## Problem
Reproduce the opening lines of the records exactly, please, stopping after the line that contains "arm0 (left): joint".

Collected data
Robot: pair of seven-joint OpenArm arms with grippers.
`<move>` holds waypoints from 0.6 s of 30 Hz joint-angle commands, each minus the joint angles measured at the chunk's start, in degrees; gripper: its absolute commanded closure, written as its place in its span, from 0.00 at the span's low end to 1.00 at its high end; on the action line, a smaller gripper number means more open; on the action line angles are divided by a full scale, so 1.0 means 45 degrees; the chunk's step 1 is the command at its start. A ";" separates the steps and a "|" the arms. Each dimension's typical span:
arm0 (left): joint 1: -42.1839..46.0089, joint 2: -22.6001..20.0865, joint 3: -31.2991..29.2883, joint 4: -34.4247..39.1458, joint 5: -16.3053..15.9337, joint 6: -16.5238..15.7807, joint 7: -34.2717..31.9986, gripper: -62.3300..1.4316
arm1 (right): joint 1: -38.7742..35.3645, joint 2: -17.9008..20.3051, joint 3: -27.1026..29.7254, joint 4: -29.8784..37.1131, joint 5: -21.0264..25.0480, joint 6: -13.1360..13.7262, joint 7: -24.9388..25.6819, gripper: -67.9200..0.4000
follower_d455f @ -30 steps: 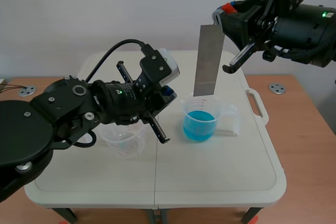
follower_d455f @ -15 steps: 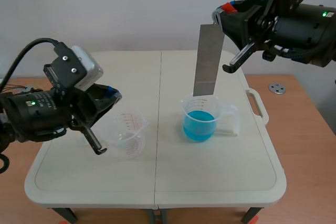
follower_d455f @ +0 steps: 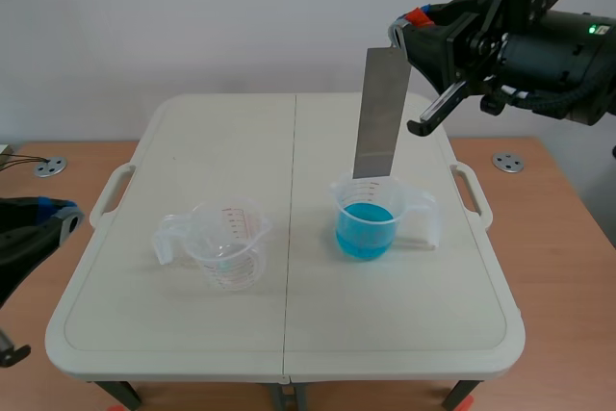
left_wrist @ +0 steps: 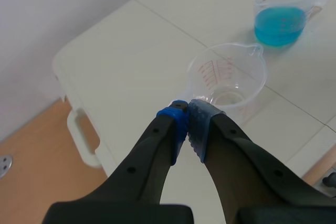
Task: Hold the metal plate by the orange handle, dip it into the blue solution, take it out and point at it, then put the plate back in the beaker on the left.
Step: 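Lower the plate into the blue solution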
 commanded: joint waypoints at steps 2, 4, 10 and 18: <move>0.1122 0.0073 -0.0563 0.0369 -0.0393 0.0005 -0.0729 0.95 | 0.0214 -0.0019 0.0063 -0.0175 0.0223 0.0068 0.0204 0.98; 0.1982 0.0117 -0.1049 0.0427 -0.0500 0.0005 -0.1122 0.95 | 0.0214 -0.0092 0.0063 -0.0345 0.0214 0.0068 0.0238 0.98; 0.4002 0.0636 -0.2069 0.0423 -0.0680 -0.0005 -0.1943 0.95 | 0.0219 -0.0257 0.0063 -0.0850 0.0034 0.0068 0.0413 0.98; 0.5260 0.1642 -0.2477 0.0423 -0.0617 -0.0039 -0.2346 0.95 | 0.0219 -0.0510 -0.0010 -0.1928 -0.0753 0.0068 0.1282 0.98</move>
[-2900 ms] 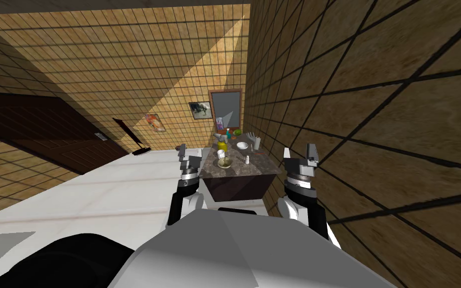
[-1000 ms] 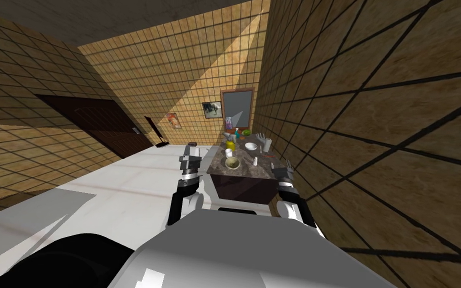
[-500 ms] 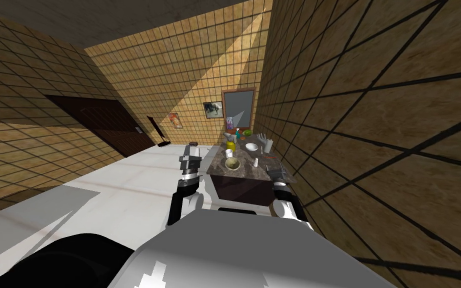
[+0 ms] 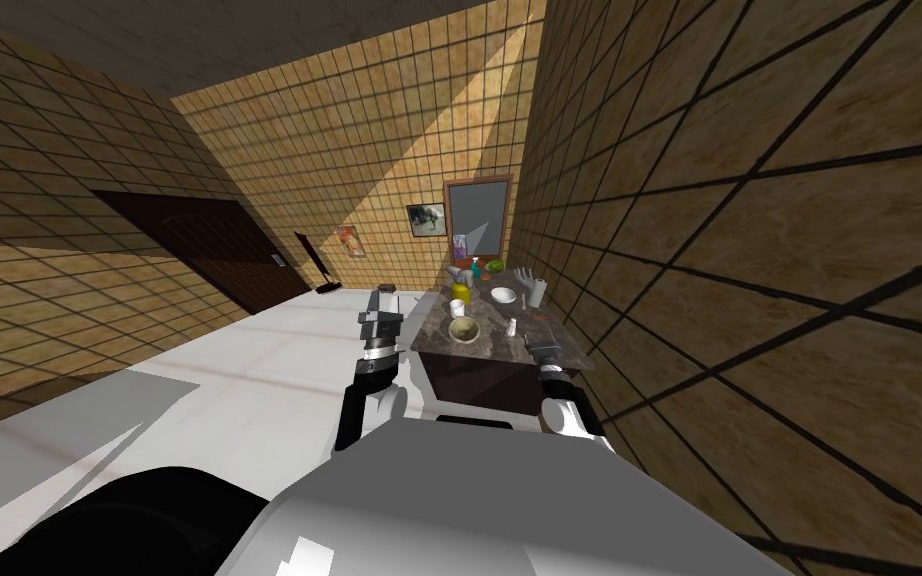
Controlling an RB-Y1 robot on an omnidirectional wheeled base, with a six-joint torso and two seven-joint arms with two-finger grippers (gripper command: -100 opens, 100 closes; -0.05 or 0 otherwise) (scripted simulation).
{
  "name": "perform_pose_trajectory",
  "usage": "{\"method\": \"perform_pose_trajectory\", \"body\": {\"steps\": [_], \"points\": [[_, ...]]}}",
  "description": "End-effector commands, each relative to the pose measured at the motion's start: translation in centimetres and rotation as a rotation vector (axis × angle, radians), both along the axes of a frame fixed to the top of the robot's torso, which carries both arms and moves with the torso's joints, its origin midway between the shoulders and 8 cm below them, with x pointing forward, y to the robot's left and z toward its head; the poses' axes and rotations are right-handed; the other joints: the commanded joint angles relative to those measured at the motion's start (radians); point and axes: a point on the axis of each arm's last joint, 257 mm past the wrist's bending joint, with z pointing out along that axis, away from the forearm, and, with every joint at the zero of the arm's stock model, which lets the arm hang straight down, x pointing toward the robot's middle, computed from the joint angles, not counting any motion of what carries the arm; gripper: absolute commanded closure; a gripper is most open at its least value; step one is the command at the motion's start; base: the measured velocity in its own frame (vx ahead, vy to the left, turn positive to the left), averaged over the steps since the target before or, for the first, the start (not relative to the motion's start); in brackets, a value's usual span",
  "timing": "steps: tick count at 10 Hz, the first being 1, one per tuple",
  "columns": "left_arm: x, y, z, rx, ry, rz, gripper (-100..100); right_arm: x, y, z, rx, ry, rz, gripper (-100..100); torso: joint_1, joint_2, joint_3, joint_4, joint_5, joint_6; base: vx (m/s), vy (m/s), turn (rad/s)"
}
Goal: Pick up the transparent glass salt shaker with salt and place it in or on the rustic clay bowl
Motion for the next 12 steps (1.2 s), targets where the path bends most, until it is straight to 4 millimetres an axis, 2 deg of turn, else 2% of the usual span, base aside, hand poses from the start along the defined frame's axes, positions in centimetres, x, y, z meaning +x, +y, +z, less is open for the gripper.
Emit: {"method": "perform_pose_trajectory", "body": {"steps": [1,4,8,12], "points": [[0.0,0.0,0.0,0.000,0.000,0.000,0,0.4,1.1,-1.3,0.064,0.027,0.028,-100,0.000,0.000,0.000,0.000,0.000,0.000,0.037,-0.020,-0.009],[0.0,0.0,0.0,0.000,0.000,0.000,0,1.2,3.9,-3.7,0.196,0.077,0.079,-100,0.000,-0.001,-0.001,0.000,0.000,0.000,0.052,-0.015,-0.022],[0.0,0.0,0.0,0.000,0.000,0.000,0,1.9,8.8,-6.3,0.395,0.138,0.139,-100,-0.001,-0.002,-0.001,0.000,0.000,0.000,0.060,-0.032,-0.040],[0.0,0.0,0.0,0.000,0.000,0.000,0,2.5,13.7,-7.1,0.580,0.166,0.165,-100,-0.002,-0.002,-0.001,0.000,0.000,0.000,0.063,-0.057,-0.051]]}}
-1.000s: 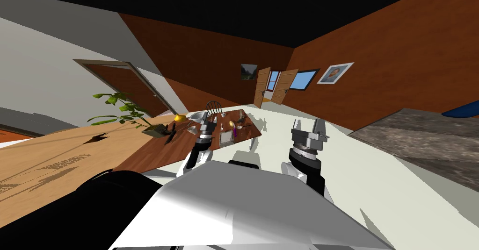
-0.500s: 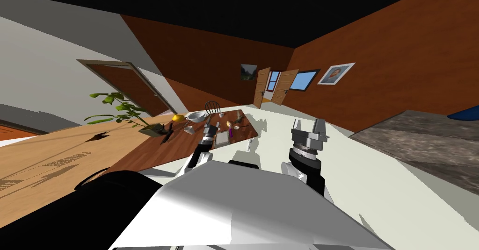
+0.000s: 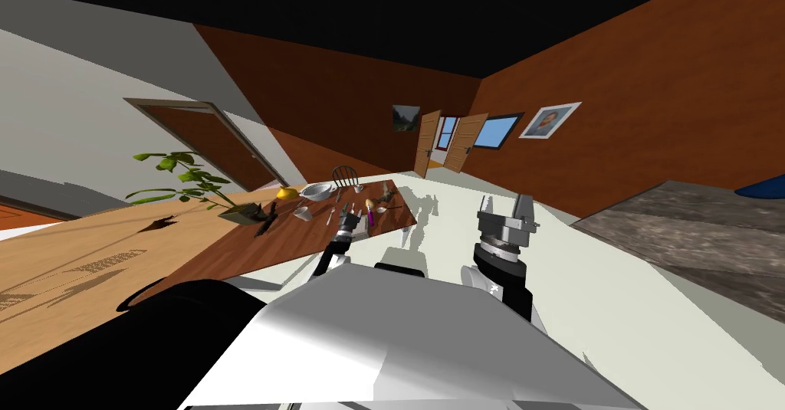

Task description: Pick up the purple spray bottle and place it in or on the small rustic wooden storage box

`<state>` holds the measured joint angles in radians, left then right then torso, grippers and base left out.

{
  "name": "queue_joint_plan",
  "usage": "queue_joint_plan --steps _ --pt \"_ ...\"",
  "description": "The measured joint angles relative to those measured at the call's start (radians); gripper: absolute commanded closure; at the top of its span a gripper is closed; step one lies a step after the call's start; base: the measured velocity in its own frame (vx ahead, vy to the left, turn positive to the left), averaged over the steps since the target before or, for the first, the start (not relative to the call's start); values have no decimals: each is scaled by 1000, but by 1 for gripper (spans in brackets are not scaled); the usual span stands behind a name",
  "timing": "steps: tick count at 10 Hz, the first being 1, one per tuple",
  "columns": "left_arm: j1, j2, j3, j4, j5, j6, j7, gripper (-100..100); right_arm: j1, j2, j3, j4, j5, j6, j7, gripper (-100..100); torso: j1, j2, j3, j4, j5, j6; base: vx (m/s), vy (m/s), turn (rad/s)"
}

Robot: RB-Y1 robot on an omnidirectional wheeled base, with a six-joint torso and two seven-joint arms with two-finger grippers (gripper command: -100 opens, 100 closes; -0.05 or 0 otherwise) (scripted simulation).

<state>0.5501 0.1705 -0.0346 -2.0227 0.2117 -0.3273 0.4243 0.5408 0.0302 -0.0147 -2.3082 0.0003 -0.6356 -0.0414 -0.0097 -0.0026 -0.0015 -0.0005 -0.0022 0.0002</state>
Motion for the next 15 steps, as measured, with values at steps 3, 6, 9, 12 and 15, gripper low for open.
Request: queue_joint_plan --steps 3,6,9,12,15 --pt "-5 6 18 68 60 28 70 -100 0 0 0 0 0 0 0 0 4 0 0 0 1 0 35 -95 -24" --pt "-8 1 33 123 111 44 125 -100 0 0 0 0 0 0 0 0 5 0 0 0 1 0 29 -82 -39" --pt "-44 -2 63 226 180 49 194 -100 0 0 0 0 0 0 0 0 4 0 0 0 1 0 45 -87 -77" --pt "-65 -12 108 299 263 68 274 -100 0 0 0 0 0 0 0 0 6 0 0 0 1 0 39 -50 -62" --pt "-94 -17 141 370 318 65 328 -100 0 0 0 0 0 0 0 0 9 1 1 0 2 0 18 -21 -74"
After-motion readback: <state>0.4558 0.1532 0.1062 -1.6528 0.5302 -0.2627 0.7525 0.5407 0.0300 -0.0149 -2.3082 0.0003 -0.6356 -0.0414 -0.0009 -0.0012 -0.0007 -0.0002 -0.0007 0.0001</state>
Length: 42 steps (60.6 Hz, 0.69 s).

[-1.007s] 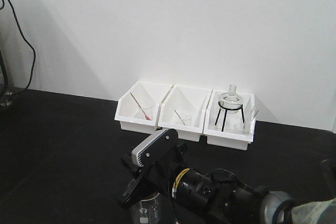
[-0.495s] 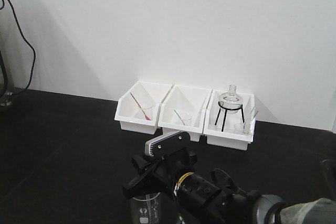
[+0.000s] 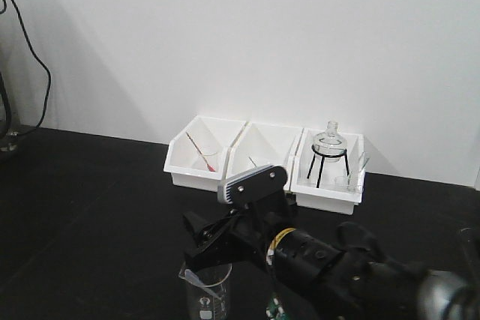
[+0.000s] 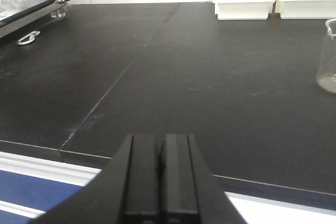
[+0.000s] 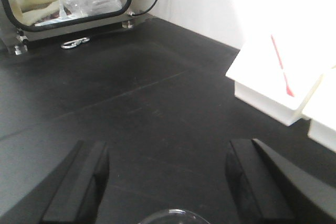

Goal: Grab transparent chemical and place on left bench

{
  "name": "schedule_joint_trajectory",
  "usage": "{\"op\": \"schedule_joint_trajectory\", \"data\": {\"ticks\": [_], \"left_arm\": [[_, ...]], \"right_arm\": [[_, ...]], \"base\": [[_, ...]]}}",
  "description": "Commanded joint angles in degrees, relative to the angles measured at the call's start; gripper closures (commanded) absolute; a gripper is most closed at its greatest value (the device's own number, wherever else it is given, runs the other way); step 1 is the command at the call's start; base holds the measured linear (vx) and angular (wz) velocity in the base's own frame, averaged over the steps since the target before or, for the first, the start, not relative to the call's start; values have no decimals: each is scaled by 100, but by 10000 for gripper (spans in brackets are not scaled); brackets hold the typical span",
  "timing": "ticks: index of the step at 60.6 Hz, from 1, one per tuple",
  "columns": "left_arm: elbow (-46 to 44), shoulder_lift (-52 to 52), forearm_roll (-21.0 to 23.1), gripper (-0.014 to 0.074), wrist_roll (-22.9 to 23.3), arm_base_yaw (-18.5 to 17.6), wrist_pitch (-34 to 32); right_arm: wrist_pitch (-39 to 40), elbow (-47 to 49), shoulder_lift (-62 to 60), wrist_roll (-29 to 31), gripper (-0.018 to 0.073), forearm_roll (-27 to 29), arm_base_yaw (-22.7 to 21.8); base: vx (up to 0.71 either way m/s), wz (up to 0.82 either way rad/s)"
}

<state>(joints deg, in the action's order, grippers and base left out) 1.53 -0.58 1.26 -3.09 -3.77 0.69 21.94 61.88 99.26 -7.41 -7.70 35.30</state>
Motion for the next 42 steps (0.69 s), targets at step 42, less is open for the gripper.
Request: {"op": "schedule_joint_trajectory", "data": {"ticks": [42], "left_arm": [[93, -110, 4, 600, 45, -10, -449]], "right_arm": [[-2130, -3267, -6104, 16, 63, -271, -12]], "base": [[0, 0]]}}
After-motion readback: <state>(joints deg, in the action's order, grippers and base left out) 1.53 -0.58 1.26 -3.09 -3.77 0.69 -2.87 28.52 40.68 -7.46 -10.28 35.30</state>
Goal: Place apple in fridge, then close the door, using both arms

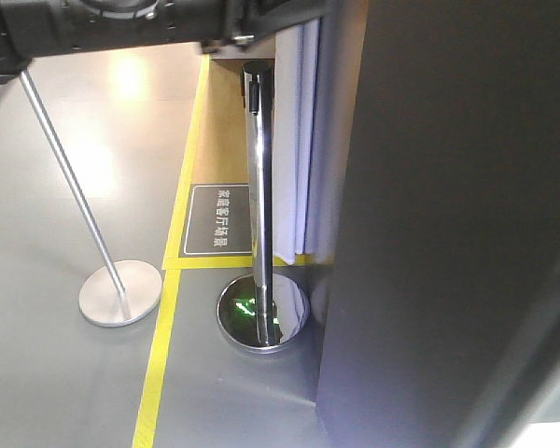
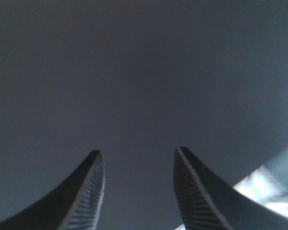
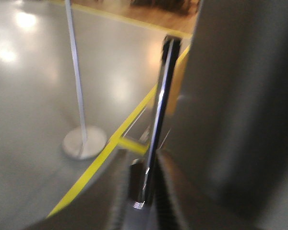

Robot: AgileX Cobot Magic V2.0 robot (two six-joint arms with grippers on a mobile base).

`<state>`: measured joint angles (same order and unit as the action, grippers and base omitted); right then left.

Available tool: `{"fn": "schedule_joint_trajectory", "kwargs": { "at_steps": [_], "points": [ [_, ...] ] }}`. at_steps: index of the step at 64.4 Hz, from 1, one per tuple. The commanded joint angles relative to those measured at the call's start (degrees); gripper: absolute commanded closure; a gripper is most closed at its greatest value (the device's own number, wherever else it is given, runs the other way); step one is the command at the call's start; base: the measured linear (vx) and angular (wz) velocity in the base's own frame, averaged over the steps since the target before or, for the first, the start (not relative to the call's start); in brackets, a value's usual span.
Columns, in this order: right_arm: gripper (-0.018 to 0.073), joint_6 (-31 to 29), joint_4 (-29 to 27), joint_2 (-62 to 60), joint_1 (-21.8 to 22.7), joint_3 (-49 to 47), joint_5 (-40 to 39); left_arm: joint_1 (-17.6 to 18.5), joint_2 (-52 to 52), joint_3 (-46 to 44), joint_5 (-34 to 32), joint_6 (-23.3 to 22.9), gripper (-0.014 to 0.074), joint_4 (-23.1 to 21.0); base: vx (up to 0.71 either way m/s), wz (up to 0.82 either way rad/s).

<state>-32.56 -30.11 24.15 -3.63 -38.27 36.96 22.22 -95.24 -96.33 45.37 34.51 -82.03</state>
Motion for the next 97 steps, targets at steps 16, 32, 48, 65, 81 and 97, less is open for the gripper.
{"fn": "schedule_joint_trajectory", "kwargs": {
  "at_steps": [16,32,48,65,81,97],
  "points": [
    [-0.0026,-0.1,1.0,11.5,0.3,-1.4,-27.7,-1.8,2.7,-1.9,-2.2,0.9,0.0261,9.5,0.0,0.0],
    [-0.0003,-1.4,0.8,27.2,0.3,-8.3,-39.0,-1.8,2.7,-1.9,-2.7,0.5,0.0261,17.4,0.0,0.0],
    [0.0006,-1.8,-1.6,40.6,2.3,-21.2,-41.6,-1.8,2.7,-1.9,-3.9,0.4,0.0261,25.5,0.0,0.0],
    [0.0006,-2.0,-4.2,50.1,6.1,-30.1,-41.3,-1.8,2.7,-1.9,-8.6,-3.1,0.0261,32.9,0.0,0.0],
    [0.0006,-3.2,-4.2,58.5,6.3,-37.2,-41.3,-1.8,2.7,-1.9,-11.3,-8.2,0.0261,38.5,0.0,0.0],
    [0.0006,-3.3,-4.2,65.3,7.2,-44.2,-40.0,-1.8,2.7,-1.9,-12.8,-13.1,0.0261,42.5,0.0,0.0]
  ]
}}
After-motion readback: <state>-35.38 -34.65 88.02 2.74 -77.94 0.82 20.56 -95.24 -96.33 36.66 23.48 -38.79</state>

## Solution for this task
Robot: pair of seven-joint OpenArm arms with grippers.
`<move>` holds waypoints from 0.6 s of 30 Hz joint-angle commands, each minus the joint angles measured at the chunk's start, in degrees; gripper: its absolute commanded closure, written as its place in its span, from 0.00 at the span's low end to 1.00 at its high end; on the action line, a smaller gripper number means more open; on the action line angles are divided by a full scale, so 1.0 means 45 degrees; the chunk's step 1 is the command at its start. A ";" separates the steps and a "|" the arms. Each dimension's typical span:
arm0 (left): joint 1: -42.1839..46.0089, joint 2: -22.6001..20.0865, joint 3: -31.2991..29.2883, joint 4: -34.4247..39.1458, joint 5: -16.3053..15.9337, joint 6: -16.5238..15.7807, joint 7: -34.2717..31.9986, gripper: -62.3300..1.4316

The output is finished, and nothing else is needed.